Probing the electronic structures of Con (n=1-5) clusters on γ-Al2O3 surfaces using first-principles calculations

The electronic structure of the oxide-supported nanoclusters based on metal-support interactions including charge and spin reorganization plays a crucial role in the catalytic activity at the interface region. In this work, by using density functional theory periodic calculations, we theoretically investigated the stability, nucleation and electronic properties of cobalt clusters Co-n (n = 1-5) supported on gamma-Al2O3 surfaces including dehydrated (100) and hydrated (110) surfaces.
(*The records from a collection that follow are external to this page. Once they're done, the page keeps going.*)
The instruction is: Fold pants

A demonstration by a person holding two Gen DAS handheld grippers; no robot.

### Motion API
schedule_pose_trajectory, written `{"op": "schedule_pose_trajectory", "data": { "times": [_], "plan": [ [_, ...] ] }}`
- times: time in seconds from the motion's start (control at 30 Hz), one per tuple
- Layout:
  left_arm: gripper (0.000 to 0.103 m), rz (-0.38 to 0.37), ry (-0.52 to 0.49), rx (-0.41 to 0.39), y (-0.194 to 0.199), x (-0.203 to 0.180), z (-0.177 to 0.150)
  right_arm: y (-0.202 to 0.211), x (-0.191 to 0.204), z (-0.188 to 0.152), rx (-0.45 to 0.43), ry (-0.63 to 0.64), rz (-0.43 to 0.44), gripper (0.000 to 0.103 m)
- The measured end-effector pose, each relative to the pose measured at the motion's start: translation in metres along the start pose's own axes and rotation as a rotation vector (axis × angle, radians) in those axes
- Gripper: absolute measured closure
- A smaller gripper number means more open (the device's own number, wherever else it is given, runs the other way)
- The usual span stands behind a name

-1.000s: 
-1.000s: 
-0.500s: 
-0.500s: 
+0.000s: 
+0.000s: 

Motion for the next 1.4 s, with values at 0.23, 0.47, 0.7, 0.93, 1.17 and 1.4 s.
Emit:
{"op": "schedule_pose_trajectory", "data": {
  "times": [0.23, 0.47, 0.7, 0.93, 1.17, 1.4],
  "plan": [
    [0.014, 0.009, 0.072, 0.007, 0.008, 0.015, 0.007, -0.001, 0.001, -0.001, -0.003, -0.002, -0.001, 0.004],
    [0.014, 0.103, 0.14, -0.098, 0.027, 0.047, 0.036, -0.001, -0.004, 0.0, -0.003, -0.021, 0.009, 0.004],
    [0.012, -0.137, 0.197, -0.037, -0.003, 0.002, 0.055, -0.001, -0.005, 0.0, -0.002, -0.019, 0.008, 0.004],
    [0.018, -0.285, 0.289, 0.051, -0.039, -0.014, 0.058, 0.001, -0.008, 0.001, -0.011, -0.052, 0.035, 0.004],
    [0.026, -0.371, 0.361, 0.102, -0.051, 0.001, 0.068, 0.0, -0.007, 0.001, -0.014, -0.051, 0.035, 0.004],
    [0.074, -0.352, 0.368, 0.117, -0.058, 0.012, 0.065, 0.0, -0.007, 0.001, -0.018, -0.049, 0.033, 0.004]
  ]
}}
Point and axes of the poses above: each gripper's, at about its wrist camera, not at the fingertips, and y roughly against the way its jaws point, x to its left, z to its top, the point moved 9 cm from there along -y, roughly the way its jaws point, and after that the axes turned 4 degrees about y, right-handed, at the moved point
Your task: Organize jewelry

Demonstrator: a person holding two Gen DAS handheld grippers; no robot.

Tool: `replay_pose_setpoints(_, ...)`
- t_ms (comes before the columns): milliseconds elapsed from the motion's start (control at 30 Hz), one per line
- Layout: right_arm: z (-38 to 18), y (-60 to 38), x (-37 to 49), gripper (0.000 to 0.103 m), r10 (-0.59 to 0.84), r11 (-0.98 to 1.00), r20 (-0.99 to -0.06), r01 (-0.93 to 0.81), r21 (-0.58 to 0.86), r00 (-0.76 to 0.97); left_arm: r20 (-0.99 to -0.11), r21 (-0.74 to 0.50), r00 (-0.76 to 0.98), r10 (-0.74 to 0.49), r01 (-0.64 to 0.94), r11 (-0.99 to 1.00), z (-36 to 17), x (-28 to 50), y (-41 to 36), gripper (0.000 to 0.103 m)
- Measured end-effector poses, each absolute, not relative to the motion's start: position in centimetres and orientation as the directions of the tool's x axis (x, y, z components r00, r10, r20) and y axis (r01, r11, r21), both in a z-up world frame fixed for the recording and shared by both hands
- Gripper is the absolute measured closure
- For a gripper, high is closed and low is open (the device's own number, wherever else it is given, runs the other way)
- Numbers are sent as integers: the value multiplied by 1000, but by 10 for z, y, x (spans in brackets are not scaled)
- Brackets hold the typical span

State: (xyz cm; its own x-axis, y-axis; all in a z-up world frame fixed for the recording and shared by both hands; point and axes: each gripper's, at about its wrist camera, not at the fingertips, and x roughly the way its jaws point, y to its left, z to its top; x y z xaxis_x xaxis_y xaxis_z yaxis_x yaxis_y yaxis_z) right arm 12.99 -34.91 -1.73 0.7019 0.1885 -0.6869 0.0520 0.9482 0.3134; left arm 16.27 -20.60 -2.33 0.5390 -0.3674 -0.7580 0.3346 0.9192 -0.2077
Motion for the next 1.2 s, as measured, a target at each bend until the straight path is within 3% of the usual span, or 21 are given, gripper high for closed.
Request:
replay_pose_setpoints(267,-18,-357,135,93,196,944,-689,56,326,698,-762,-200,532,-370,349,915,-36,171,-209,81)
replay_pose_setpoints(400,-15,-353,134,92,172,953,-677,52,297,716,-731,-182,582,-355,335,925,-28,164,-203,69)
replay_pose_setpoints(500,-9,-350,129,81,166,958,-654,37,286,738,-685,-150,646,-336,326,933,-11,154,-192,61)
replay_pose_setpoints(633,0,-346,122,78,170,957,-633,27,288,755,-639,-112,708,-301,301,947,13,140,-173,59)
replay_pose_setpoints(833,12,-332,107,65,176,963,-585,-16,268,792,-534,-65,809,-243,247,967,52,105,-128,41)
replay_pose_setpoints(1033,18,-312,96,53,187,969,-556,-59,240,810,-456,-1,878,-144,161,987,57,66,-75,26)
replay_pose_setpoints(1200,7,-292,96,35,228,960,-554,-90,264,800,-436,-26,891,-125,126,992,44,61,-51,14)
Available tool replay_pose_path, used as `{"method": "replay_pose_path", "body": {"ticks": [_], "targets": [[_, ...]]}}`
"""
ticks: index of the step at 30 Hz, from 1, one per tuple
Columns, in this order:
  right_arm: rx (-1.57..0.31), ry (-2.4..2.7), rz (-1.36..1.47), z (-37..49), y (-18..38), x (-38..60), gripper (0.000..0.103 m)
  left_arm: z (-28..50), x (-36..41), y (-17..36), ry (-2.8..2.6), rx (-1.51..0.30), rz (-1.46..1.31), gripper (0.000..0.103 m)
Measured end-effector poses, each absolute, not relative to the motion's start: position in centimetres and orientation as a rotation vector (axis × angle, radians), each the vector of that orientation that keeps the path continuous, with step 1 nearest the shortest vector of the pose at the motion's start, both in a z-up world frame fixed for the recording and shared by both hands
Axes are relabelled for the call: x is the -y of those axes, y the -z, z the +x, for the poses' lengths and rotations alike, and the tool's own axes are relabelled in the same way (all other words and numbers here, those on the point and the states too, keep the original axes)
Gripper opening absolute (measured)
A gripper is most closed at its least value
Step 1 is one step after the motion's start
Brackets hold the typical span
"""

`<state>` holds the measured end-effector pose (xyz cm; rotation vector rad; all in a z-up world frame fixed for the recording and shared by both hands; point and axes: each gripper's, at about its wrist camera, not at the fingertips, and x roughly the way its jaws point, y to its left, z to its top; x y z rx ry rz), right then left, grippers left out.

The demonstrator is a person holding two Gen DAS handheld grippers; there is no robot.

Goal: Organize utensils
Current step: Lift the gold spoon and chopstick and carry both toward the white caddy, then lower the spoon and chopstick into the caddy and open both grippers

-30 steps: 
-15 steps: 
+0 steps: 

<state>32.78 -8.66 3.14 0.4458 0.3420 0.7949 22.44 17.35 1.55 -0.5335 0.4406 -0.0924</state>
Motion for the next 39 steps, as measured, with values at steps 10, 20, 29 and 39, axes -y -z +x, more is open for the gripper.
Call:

In Co-n/gamma-Al2O3(100) (n = 1-5) and Co-n/gamma-Al2O3(110) (n = 1 and 2), the Con clusters prefer to adsorb on the surface. However, for Co-n/gamma-Al2O3(110) (n = 3-5), the Con clusters bind to surface hydroxyl groups directly. Our results revealed that due to the metal-support interaction, small Co clusters strongly adsorb onto the surfaces. Nucleation energy disclosed that the critical cluster sizes are 4 and 3 for the dehydrated (100) and hydrated (110) surfaces, respectively, suggesting that the presence of gamma-Al2O3 surfaces remarkably affects and even prevents the sintering process of small Co clusters. More importantly, the charge analysis showed that both metal cluster and support play important roles in the charge state of clusters.